If Stephen wasn't happy after qualifying, Ronayne was positively
dismal, having managed one flying lap when his session came to an
abrupt halt: "It was going quite well but then I just came
into the chicane and just sort of hit a bump in the middle of it
and the back just broke away because the tyres were a bit on the
cold side... I overcorrected and it snapped and that was it. I was
straight into the gravel trap - I damaged a front wing end plate
and collected lots of stones. It wasn't too bad though my neck's
a bit stiff." Unlike Stephen, Ronayne was not doing a rain
dance, though he couldn't maintain a dismal front for too long:
"Hopefully it'll be dry for second qualifying because I'll
have a set of new tyres and I don't think Ryan and Stephen do. If
it's dry, hopefully it'll be good, and if it's not dry
hopefully
it'll be good."
The
race turned out to be a source of enormous frustration all round
too. Ronayne didn't finish, going off in the early stages and ending
up in the barriers at Paddock Hill Bend.
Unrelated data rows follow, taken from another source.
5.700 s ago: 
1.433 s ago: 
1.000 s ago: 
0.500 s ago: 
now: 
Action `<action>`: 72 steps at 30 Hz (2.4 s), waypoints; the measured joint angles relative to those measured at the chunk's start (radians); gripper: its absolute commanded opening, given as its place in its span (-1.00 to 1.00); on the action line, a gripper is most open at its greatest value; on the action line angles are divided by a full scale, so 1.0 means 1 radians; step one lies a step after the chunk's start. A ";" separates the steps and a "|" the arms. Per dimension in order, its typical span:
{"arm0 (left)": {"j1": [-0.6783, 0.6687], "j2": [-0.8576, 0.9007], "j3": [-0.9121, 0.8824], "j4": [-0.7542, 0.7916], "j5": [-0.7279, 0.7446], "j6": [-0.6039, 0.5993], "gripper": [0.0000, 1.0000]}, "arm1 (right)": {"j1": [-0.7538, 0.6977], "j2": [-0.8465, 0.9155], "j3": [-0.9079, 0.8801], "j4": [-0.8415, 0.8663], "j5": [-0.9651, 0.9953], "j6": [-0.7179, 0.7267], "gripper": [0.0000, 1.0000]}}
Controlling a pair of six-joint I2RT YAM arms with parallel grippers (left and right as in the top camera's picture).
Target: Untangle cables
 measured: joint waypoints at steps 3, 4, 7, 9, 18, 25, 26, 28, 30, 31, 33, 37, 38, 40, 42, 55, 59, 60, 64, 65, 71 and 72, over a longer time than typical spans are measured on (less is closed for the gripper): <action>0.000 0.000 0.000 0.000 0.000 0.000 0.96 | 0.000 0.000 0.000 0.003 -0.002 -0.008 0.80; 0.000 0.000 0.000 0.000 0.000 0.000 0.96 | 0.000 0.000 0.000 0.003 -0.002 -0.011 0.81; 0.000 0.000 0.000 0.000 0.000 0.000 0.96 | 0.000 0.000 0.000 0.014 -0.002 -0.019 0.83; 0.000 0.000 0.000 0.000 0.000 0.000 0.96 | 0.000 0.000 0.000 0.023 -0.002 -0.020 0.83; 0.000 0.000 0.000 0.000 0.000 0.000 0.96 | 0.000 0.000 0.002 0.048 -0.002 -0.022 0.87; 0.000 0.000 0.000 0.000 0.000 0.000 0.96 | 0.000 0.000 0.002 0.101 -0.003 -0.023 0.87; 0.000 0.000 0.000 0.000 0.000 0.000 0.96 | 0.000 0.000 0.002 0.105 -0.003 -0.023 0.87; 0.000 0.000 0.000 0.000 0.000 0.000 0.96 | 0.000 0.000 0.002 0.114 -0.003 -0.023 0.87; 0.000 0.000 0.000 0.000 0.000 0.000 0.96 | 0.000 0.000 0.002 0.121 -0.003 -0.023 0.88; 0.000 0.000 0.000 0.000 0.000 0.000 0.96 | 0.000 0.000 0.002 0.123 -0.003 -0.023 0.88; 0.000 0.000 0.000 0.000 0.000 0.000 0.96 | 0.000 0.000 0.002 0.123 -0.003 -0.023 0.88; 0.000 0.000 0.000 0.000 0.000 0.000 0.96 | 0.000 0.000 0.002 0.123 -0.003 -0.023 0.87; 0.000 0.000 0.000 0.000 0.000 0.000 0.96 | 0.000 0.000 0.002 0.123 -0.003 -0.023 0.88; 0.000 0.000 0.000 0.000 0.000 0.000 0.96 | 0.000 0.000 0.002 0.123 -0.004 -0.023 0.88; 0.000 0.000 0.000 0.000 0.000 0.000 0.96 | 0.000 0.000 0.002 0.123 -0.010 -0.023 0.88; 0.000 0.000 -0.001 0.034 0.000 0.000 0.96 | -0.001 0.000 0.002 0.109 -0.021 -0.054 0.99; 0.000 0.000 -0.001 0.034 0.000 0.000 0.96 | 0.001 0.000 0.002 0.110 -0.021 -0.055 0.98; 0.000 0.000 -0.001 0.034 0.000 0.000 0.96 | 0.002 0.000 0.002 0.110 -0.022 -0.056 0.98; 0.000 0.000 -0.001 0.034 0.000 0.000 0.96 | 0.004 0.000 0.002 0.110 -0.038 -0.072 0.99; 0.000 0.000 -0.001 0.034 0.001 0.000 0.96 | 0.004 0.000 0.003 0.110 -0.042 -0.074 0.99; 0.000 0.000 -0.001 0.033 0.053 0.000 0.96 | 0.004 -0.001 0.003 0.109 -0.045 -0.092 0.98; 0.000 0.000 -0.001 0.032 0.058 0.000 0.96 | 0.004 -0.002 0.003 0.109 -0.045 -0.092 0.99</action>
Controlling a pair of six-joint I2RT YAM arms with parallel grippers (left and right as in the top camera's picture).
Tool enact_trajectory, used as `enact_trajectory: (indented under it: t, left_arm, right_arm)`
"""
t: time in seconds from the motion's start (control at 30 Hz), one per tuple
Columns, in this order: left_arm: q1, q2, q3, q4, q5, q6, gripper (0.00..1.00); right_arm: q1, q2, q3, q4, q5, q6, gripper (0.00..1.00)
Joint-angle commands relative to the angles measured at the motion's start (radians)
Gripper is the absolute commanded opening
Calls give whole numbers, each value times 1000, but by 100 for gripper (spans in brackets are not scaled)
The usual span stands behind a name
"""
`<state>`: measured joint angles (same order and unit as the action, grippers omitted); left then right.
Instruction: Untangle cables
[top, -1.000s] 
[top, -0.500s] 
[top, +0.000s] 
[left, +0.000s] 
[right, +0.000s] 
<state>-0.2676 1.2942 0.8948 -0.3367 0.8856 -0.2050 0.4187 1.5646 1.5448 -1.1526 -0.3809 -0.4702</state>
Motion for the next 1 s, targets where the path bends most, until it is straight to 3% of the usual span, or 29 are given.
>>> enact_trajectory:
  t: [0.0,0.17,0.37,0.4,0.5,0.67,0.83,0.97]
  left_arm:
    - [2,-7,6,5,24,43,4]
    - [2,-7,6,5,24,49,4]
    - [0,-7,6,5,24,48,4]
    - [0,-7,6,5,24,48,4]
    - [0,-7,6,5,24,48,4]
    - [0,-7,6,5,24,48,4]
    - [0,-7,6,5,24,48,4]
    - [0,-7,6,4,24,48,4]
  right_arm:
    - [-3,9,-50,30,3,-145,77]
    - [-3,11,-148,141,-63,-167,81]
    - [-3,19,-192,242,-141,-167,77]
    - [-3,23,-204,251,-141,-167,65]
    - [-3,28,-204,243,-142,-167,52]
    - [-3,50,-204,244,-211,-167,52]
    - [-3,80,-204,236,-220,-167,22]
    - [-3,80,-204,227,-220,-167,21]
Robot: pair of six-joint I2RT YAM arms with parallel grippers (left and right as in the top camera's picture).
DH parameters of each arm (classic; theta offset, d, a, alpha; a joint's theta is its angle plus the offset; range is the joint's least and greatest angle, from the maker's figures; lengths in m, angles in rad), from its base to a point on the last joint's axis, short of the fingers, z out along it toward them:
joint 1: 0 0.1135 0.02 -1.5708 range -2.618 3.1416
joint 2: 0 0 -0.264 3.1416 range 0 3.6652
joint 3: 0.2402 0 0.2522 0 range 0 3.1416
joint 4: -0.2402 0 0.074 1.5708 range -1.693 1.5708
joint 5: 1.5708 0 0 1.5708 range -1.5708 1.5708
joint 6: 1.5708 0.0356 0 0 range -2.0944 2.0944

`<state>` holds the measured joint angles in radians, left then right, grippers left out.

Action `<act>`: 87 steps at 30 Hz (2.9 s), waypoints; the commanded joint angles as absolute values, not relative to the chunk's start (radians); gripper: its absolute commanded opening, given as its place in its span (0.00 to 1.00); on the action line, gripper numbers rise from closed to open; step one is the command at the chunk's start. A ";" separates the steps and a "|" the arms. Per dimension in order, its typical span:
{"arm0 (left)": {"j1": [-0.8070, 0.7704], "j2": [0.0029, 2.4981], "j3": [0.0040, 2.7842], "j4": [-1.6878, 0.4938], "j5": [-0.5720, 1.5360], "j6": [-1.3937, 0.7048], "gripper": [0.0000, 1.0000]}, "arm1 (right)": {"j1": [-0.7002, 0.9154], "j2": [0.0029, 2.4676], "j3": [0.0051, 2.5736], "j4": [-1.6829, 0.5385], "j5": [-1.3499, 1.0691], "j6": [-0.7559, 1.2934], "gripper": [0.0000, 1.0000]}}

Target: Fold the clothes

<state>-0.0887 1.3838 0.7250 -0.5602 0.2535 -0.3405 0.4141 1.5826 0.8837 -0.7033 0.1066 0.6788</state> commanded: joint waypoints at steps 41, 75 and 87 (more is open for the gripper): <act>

Afterwards, he was unhappy
with himself, and honest about it. "Disastrous! It was a disastrous
qualifying and a disastrous race. I missed a gear, went down and
got it all locked up. I did that twice, and the second time I just
went off. That was it really..."
Stephen,
on the other hand, looked set to claim another victory, having managed
to open a gap between himself and Lewis in the early stages. With
less than a lap to go of the 28 lap race, suddenly Lewis had the
lead and Stephen was in 2nd place: "Today was just SO annoying.
I just couldn't believe it. It seemed a long race and I looked up
expecting to see there were five or six laps left and there were
seventeen left, so I just kept my head down and tried not to make
any mistakes, but I made three in the race and the final one cost
me dear. They were all on Graham Hill Bend, just because there was
one dry sort of groove and if you didn't get it in there, you had
to really wait till you were round the corner to get the power on.
I just messed it up. That final lap, I though OK, there's a big
gap, keep it how I'm going now, and I came in there just a little
bit off line on the entrance and got it all crossed up onto that
kerb. I was quite lucky not to spin, but it's so annoying. The most
difficult part of a race like that is to just keep going..."
He was annoyed with himself but knew he had to push it to the back
of his mind and concentrate on the afternoon's final race.